Dataset section →

•••

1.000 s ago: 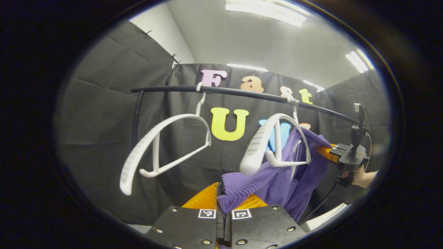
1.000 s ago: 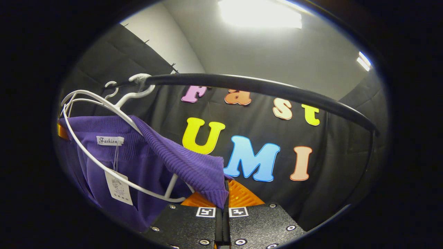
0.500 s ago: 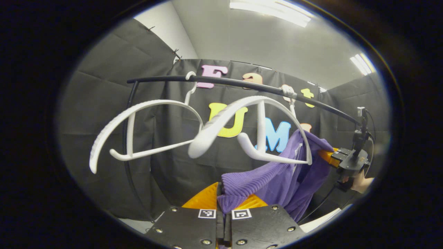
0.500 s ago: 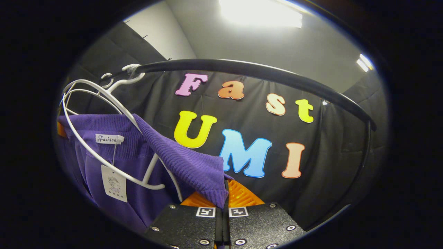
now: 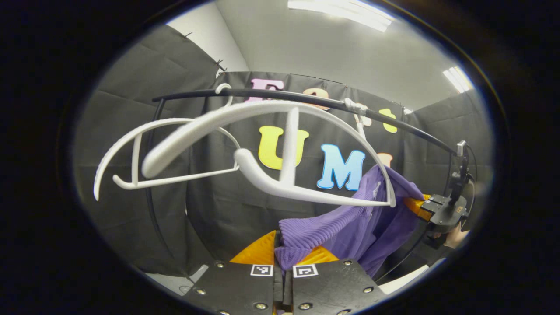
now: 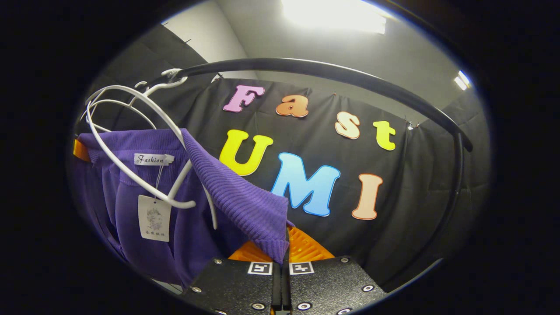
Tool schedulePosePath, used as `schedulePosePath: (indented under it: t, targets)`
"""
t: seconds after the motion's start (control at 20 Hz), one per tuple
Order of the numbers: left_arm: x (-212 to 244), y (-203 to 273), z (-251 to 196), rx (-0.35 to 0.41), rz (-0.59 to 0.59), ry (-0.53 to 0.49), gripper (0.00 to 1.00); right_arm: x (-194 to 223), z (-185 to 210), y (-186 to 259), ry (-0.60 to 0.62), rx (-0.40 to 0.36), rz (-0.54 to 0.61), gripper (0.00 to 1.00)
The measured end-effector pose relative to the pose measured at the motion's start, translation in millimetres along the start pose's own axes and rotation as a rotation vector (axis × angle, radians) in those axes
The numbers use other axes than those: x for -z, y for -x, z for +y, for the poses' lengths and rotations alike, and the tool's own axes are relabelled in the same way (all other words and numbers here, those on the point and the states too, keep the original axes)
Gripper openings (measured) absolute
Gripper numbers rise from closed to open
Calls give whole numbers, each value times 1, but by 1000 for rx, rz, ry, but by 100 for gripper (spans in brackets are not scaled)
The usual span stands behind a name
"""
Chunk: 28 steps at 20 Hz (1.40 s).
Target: Grasp the clothes on the hanger with both hands and then place them into the laundry hamper below.
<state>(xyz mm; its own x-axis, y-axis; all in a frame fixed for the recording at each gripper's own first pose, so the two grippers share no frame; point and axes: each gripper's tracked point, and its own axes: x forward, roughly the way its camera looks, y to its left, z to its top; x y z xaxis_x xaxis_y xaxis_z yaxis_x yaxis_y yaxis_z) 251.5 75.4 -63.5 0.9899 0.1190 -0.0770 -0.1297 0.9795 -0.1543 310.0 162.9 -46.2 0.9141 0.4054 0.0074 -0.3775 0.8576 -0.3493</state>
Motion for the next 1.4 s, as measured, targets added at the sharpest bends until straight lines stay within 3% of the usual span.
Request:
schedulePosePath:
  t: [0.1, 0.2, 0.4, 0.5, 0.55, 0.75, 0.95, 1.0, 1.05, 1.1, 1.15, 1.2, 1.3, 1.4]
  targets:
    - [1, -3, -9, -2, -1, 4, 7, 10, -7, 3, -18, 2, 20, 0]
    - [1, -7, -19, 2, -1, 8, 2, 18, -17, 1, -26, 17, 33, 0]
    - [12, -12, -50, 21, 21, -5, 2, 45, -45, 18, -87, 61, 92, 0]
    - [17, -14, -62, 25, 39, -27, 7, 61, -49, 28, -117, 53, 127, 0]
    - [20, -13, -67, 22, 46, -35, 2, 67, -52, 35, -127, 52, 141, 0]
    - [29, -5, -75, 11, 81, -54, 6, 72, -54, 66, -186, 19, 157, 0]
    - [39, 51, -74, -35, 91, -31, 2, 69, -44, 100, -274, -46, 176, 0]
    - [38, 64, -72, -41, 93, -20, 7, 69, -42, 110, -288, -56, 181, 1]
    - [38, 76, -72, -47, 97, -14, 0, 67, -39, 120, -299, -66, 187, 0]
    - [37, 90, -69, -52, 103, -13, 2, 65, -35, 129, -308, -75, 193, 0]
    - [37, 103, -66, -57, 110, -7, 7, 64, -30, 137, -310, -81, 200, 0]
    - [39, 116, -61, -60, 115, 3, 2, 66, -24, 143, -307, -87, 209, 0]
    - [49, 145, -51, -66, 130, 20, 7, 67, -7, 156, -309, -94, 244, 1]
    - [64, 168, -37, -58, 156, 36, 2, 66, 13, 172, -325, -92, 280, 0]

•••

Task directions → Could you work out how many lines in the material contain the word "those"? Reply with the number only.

Your solution → 2